Punkt 17 Uhr wurde die dritte Runde der Münsterland Open freigegeben und ruckzuck, nach nur einer Viertelstunde, stand bereits das erste Ergebnis fest. Lev Gutman und Alexandr Karpatschev teilten sich den Punkt. Sie klatschten zehn Züge hin, die in jedem Eröffnungsbuch für Schachanfänger zu finden sind und die Partie war vorbei. Die Großmeister zeigten nur wenig Kampfgeist und machten sich wohl keine Gedanken darüber, dass sie für viele junge Schachspieler auch eine Vorbildfunktion darstellen. Hauptsache, unter dem Strich stimmt die Kasse. Diese Strategie pflegten früher erfolgreich vor allem die Akteure aus der ehemaligen UdSSR. „Das ist ärgerlich, aber man kann nichts dagegen machen“, merkte der Turnierleiter Thomas Schlagheck an.
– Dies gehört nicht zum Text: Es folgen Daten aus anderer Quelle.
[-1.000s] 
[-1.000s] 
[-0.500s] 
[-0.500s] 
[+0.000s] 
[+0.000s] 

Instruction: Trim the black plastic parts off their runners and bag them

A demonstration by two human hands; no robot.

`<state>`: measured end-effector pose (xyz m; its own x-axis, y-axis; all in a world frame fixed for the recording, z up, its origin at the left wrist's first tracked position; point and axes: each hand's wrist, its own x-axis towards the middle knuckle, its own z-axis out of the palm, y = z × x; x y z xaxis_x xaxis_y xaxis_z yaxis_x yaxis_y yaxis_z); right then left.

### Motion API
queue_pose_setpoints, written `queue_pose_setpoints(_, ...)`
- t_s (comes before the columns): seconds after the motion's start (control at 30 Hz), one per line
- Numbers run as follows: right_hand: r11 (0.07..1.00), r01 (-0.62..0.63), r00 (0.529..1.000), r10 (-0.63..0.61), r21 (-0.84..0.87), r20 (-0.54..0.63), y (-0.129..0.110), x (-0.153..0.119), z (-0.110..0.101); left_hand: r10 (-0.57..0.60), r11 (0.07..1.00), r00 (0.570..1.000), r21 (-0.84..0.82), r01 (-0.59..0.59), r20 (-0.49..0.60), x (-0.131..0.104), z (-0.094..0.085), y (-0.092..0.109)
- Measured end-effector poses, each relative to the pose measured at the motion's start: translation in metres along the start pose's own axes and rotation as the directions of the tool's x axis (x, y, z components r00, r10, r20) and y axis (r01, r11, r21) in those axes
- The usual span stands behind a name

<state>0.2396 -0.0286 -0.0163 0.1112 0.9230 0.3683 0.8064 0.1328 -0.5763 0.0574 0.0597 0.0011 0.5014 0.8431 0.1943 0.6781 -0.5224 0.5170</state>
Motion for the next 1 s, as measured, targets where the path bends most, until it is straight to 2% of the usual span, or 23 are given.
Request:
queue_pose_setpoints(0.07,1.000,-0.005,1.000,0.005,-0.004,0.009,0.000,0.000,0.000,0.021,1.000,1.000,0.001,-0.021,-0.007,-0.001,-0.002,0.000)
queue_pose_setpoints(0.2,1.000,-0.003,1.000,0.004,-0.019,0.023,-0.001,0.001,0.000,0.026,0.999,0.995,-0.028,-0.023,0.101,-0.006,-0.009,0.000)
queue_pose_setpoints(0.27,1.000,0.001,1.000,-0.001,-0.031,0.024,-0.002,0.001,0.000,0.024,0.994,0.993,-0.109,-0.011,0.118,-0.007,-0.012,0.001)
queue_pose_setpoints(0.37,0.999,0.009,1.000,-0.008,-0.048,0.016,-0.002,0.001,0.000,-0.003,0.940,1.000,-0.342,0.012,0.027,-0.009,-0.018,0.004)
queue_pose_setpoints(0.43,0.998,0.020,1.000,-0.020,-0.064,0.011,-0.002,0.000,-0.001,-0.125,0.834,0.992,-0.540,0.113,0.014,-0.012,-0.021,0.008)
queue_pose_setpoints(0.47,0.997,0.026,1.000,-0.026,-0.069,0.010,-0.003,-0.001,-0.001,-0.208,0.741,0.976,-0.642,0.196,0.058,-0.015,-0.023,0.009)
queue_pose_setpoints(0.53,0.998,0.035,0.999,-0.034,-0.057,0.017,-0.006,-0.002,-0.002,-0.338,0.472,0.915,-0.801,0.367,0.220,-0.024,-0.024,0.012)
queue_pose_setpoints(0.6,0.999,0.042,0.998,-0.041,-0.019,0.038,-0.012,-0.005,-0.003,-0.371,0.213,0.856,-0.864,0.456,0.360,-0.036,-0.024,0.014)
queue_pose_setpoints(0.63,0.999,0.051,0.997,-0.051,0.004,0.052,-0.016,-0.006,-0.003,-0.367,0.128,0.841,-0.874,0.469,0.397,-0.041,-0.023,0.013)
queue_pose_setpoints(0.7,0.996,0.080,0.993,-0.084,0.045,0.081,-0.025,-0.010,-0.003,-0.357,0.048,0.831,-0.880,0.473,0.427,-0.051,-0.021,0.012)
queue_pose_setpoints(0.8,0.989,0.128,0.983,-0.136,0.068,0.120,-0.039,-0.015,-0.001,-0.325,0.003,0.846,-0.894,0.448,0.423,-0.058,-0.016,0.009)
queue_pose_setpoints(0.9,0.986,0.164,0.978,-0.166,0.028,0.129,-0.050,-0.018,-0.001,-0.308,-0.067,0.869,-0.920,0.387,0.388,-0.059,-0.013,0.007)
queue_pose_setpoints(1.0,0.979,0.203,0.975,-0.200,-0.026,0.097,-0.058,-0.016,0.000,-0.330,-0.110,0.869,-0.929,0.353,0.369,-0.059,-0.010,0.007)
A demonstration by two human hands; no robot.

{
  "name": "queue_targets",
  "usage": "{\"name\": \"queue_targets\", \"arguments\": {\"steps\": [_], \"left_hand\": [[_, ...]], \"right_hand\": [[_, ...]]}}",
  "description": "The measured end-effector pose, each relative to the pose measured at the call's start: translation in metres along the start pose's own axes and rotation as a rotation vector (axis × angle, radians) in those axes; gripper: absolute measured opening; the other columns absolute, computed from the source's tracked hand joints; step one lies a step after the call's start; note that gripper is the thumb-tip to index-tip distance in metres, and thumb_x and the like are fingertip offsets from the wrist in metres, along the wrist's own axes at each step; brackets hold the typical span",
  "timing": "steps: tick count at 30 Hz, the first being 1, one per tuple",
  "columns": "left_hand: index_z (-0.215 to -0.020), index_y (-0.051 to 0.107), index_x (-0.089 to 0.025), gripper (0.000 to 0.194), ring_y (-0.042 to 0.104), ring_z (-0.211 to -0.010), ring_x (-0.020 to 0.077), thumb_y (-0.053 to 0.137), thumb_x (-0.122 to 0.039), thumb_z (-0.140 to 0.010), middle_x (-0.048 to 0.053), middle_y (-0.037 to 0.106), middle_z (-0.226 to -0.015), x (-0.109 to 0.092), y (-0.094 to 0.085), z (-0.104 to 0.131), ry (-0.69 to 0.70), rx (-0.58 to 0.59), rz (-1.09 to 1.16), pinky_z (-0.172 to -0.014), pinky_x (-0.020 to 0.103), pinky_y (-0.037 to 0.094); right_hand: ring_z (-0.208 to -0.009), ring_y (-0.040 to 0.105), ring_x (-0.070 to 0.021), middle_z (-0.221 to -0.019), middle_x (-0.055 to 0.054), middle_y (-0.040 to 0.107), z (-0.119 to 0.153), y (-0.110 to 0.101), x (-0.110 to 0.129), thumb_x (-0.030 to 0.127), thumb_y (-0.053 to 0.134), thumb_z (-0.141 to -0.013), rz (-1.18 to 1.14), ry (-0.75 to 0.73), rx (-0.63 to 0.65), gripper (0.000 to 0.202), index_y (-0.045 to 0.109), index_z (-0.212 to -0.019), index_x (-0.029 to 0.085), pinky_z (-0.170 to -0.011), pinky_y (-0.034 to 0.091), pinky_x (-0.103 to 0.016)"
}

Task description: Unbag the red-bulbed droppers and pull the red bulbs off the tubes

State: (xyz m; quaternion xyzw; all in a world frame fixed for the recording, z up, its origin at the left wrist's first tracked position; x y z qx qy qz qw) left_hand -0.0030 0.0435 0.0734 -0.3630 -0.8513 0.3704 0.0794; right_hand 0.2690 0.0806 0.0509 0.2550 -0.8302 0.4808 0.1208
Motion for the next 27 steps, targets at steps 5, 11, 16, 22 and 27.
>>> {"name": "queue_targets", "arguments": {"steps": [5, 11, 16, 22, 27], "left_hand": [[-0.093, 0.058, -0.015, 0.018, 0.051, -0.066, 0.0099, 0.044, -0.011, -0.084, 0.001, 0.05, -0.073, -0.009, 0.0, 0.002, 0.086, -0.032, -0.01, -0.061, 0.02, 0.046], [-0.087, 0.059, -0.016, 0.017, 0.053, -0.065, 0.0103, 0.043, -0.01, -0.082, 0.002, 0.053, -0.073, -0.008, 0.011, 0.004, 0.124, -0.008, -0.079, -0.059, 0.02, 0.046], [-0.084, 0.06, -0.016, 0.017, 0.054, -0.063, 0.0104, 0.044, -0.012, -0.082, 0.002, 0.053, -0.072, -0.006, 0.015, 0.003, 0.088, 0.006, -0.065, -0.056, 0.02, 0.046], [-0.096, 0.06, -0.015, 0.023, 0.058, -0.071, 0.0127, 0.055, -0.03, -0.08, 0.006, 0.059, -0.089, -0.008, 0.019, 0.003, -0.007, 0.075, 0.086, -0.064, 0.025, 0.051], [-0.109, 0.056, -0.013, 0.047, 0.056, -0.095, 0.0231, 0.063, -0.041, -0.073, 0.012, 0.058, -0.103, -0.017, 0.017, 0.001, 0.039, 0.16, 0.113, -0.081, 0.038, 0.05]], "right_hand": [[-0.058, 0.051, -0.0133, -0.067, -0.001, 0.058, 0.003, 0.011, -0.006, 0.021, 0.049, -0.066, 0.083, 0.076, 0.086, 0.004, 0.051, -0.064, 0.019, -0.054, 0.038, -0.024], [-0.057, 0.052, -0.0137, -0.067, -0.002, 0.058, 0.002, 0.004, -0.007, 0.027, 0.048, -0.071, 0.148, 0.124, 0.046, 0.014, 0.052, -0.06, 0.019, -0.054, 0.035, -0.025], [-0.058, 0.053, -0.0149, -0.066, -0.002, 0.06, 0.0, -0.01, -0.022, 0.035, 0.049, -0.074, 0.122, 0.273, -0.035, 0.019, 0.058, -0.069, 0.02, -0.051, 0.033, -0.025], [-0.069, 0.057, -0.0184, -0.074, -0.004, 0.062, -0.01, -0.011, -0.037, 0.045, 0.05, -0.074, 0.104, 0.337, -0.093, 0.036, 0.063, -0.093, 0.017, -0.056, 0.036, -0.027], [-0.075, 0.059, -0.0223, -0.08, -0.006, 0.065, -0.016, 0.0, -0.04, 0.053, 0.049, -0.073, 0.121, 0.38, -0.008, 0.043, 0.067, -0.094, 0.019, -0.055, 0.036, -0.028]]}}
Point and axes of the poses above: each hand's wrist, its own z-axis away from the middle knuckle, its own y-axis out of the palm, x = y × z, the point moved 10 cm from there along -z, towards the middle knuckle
Dienstag, 09.10.2012, 18:10 Uhr

Dass man solche „Remisseuche“ durchaus erfolgreich bekämpfen kann, ist gleichwohl nicht unbekannt und wird schon bei Turnieren auf aller höchsten Ebene praktiziert: Ein Zähler für ein Remis, aber drei Punkte für den Sieg. Bei dieser Regelung muss jeder Spieler wohl damit rechnen, dass ein zu schnell vereinbartes Remis in der Endabrechnung böse Folgen verursachen könnte. Nach vier Spieltagen liegen sechs Spieler mit je 3,5 Punkten vorn. Dicht dahinter folgen mit je 3 Zählern Jan Eric Chilla und Georg Rott (beide SK32).